Start of Data for the task
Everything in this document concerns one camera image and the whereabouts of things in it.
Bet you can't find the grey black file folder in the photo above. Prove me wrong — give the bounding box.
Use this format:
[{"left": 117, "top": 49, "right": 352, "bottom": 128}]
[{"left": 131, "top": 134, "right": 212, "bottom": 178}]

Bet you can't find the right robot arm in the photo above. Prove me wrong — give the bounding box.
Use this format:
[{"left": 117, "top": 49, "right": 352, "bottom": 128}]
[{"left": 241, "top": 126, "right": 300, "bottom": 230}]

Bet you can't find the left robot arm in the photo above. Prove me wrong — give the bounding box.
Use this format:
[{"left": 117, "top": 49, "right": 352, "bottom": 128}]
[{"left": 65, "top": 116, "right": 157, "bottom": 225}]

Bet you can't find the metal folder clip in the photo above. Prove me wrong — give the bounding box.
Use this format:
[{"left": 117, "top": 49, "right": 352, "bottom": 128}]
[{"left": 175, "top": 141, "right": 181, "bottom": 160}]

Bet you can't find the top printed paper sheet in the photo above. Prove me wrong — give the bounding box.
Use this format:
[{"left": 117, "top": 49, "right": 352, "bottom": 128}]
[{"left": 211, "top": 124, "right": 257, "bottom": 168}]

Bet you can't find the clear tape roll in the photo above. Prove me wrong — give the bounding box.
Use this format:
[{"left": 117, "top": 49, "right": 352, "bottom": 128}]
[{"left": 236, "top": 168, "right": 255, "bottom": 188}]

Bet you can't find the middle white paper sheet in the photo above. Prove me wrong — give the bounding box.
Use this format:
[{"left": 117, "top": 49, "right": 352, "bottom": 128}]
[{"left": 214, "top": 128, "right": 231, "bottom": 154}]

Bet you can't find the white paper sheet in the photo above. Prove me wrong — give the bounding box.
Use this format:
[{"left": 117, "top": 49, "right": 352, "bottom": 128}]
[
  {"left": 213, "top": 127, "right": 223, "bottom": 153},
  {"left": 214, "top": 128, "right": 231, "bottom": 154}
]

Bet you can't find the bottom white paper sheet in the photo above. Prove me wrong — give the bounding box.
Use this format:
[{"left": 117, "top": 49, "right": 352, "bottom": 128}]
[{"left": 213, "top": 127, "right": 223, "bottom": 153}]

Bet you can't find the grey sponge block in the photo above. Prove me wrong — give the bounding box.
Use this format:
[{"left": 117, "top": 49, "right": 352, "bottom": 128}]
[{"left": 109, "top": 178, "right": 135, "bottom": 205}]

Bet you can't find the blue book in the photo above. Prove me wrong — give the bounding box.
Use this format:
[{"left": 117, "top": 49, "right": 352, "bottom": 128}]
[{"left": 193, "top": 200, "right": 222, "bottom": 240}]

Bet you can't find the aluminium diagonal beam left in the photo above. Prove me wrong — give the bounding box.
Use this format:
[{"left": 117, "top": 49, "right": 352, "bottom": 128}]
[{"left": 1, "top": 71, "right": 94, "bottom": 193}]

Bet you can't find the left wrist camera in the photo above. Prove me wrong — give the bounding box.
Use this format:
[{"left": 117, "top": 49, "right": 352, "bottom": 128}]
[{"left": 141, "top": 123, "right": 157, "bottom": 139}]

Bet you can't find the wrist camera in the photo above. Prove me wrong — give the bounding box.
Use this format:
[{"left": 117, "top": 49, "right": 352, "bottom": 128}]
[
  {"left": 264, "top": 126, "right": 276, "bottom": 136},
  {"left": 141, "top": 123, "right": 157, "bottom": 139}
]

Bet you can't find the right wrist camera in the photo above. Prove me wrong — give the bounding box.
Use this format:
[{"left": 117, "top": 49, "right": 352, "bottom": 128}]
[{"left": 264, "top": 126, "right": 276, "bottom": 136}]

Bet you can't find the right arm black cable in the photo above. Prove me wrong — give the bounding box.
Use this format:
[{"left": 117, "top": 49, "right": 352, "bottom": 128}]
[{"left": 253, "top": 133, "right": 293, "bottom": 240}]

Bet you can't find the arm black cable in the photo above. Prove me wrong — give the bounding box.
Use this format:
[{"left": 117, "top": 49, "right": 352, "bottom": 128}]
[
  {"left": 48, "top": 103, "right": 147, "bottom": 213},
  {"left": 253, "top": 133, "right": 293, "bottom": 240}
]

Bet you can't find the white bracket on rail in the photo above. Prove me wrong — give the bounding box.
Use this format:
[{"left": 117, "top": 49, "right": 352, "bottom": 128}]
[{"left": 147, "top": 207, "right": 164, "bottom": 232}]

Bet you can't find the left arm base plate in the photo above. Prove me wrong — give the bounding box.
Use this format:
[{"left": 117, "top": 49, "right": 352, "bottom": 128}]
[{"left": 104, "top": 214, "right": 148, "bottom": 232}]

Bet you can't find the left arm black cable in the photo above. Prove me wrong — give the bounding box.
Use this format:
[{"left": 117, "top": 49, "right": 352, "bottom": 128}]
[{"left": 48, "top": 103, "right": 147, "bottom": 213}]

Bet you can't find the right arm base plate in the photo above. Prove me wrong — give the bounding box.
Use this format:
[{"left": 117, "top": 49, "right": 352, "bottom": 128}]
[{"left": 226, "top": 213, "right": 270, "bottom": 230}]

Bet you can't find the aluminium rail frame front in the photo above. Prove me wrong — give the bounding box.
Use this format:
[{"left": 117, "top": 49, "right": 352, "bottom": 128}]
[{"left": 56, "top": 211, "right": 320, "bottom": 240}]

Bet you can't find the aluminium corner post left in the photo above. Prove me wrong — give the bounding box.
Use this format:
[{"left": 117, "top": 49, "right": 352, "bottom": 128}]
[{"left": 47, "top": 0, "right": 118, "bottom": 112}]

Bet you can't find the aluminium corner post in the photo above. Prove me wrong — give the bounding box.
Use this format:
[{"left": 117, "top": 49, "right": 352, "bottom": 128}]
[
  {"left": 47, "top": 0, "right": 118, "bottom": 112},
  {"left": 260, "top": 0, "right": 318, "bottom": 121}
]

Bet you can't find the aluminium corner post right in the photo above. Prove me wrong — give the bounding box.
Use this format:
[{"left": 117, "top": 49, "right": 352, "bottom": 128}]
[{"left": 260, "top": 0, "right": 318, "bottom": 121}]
End of Data for the task
Required action: All lines above containing the string "white": copy each one.

Written solution:
Bet you can't find the middle white paper sheet in the photo above. Prove me wrong — give the bounding box.
Bet you can't find the white paper sheet in the photo above. Prove me wrong — give the bounding box.
Bet you can't find the bottom white paper sheet in the photo above. Prove me wrong — give the bounding box.
Bet you can't find the white bracket on rail in the photo above. Prove me wrong — give the bounding box.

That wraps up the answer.